• **GOAL OF THE EXERCISE**
Report every line of the data where the string "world" appears.

***** DATA FOR REVIEW

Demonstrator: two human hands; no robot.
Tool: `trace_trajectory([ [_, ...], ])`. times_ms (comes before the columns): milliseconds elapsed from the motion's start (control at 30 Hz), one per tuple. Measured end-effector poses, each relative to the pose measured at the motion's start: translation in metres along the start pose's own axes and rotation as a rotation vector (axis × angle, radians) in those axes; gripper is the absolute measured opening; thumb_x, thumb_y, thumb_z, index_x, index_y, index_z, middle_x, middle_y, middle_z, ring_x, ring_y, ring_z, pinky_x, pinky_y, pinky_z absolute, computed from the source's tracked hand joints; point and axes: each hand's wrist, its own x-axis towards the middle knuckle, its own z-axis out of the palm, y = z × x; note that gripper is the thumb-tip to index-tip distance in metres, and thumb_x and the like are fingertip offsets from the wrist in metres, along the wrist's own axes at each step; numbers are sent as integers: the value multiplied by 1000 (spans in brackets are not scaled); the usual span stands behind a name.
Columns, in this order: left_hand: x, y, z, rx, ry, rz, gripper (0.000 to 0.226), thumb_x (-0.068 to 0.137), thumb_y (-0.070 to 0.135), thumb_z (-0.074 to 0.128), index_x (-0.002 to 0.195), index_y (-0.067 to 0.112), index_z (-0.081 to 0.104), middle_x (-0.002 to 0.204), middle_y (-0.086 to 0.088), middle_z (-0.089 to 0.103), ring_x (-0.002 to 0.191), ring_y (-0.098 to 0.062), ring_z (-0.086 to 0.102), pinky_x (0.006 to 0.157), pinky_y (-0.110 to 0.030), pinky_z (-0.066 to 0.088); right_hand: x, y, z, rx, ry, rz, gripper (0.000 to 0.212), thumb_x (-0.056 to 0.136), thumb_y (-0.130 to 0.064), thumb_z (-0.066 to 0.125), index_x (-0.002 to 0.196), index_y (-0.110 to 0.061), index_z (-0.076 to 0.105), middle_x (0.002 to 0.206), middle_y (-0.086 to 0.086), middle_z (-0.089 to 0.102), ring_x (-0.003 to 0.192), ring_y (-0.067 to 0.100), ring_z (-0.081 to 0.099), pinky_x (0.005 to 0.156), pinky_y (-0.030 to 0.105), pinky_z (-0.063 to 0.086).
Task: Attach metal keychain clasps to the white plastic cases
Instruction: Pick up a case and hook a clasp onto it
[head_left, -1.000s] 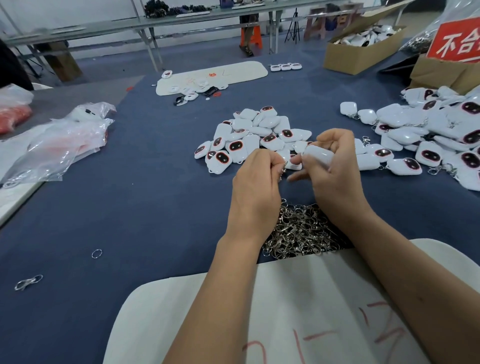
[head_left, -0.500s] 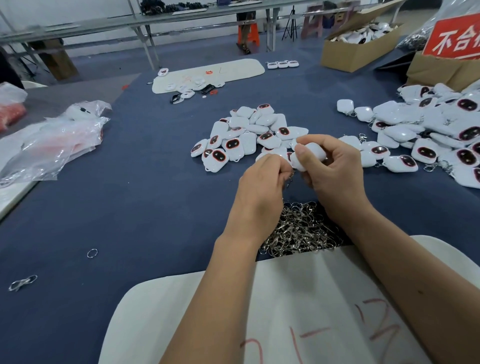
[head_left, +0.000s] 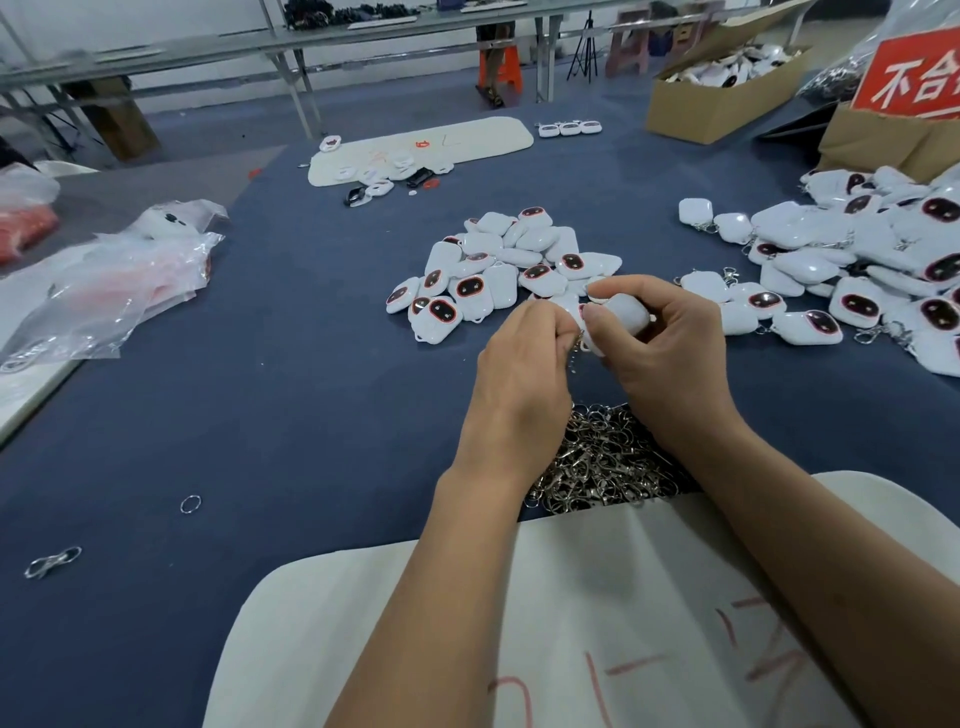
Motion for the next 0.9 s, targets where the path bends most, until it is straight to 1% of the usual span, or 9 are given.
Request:
trace_trajectory([
  [100, -1, -2, -1, -3, -11, -3, 20, 96, -2, 45, 82, 10, 51, 81, -2, 54, 77, -26, 48, 66, -49, 43, -1, 1, 1, -18, 44, -10, 6, 90, -15, 74, 96, -17, 76, 83, 10, 70, 67, 15, 55, 61, 46, 53],
  [233, -2, -4, 2, 60, -69, 45, 18, 96, -5, 46, 86, 8, 54, 83, -3, 55, 76, -29, 49, 68, -54, 45, 2, 1, -3, 6, 105, 3, 5, 93, -19, 73, 98, -17, 75, 83, -7, 70, 68, 13, 59, 64, 38, 55],
  [300, -1, -5, 3, 61, -79, 51, 18, 96, -4, 46, 87, 9, 55, 84, -2, 56, 77, -29, 51, 69, -55, 46, 2, 1, -3, 10, 87, 10, 6, 93, -19, 73, 98, -16, 75, 83, -6, 69, 68, 15, 59, 64, 41, 55],
  [400, -1, -6, 3, 47, -86, 53, 18, 95, -3, 46, 88, 10, 55, 86, -2, 59, 79, -28, 54, 70, -54, 48, 1, 1, -1, -27, 54, -2, 6, 92, -17, 73, 98, -16, 76, 81, 1, 69, 68, 18, 59, 64, 50, 57],
  [467, -1, -6, 3, 52, -82, 62, 19, 96, -4, 47, 89, 11, 56, 86, -2, 58, 78, -28, 54, 69, -54, 48, 1, 1, -1, -29, 49, -5, 6, 91, -17, 73, 97, -16, 76, 80, 6, 70, 66, 20, 58, 63, 53, 56],
  [533, -1, -6, 3, 55, -78, 68, 19, 96, -4, 47, 88, 11, 56, 85, -1, 57, 76, -28, 53, 69, -54, 47, 2, 0, -2, -29, 52, -3, 6, 91, -17, 73, 97, -17, 76, 81, 9, 70, 66, 21, 58, 62, 53, 56],
  [767, -3, -4, 3, 62, -76, 11, 18, 94, 1, 43, 87, 15, 53, 87, -2, 56, 79, -29, 52, 69, -55, 47, 0, -1, -1, -36, 47, -11, 5, 90, -14, 75, 94, -16, 76, 81, -3, 71, 66, 12, 60, 65, 47, 59],
  [833, -4, -1, 3, 63, -76, 2, 17, 92, 5, 40, 85, 16, 50, 87, -3, 56, 79, -29, 52, 69, -53, 47, 0, -1, 0, -40, 43, -14, 4, 90, -13, 75, 92, -16, 76, 80, -7, 70, 66, 11, 60, 65, 45, 59],
  [900, -4, 2, 2, 70, -83, -11, 16, 91, 9, 37, 83, 19, 47, 87, -4, 55, 78, -29, 50, 67, -49, 46, 0, -1, 0, -42, 38, -17, 2, 89, -13, 75, 90, -15, 75, 79, -7, 70, 66, 11, 60, 65, 44, 59],
])
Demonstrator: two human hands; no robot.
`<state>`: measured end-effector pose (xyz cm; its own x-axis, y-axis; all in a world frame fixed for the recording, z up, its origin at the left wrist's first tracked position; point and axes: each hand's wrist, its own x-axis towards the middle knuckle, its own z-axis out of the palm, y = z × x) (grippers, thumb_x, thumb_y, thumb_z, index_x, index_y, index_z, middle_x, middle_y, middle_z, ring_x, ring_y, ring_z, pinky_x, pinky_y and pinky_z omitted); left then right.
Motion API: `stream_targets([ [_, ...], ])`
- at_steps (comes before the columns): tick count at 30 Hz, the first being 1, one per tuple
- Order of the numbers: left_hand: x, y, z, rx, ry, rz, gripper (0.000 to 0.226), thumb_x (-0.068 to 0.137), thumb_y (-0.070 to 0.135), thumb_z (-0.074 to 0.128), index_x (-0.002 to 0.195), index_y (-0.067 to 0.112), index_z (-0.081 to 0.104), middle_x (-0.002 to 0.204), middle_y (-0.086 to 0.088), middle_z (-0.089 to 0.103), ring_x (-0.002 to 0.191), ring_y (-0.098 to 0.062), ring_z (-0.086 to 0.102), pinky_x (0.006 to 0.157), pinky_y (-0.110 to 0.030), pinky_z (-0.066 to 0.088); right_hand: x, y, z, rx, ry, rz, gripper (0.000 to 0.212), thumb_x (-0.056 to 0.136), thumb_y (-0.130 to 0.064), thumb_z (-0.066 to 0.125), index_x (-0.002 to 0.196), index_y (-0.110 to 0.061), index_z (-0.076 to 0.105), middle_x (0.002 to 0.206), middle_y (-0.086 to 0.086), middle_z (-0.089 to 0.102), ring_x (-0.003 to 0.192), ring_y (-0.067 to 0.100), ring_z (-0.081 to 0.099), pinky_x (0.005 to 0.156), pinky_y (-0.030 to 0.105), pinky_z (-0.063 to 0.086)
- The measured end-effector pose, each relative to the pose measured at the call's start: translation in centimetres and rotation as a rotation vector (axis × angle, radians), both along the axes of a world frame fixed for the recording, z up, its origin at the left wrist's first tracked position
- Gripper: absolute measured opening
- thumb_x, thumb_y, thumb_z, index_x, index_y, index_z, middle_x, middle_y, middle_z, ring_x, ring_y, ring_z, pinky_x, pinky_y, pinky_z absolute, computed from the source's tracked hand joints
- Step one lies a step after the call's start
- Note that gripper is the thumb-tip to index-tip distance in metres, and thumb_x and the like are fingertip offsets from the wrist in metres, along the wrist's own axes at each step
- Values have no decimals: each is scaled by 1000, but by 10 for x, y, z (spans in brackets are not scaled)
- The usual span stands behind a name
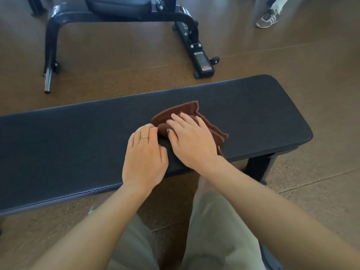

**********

• **ANSWER AREA**
`<state>`: measured end-effector pose (xyz cm; its own x-axis, y-axis; all in a world frame fixed for the recording, z up, its origin at the left wrist's first tracked position; point and axes: each hand's wrist, its own x-axis towards the middle knuckle, its own z-axis out of the palm, y = z × x) (grippers, thumb_x, thumb_y, thumb_z, index_x, index_y, index_z, middle_x, middle_y, middle_z, ring_x, ring_y, ring_z, pinky_x, pinky_y and pinky_z omitted); left then right.
- The measured end-effector pose, each relative to the pose measured at the call's start: translation in centimetres and rotation as a rotation vector (axis × angle, radians), both along the axes of a world frame fixed for the recording, z up, its origin at the left wrist's first tracked position

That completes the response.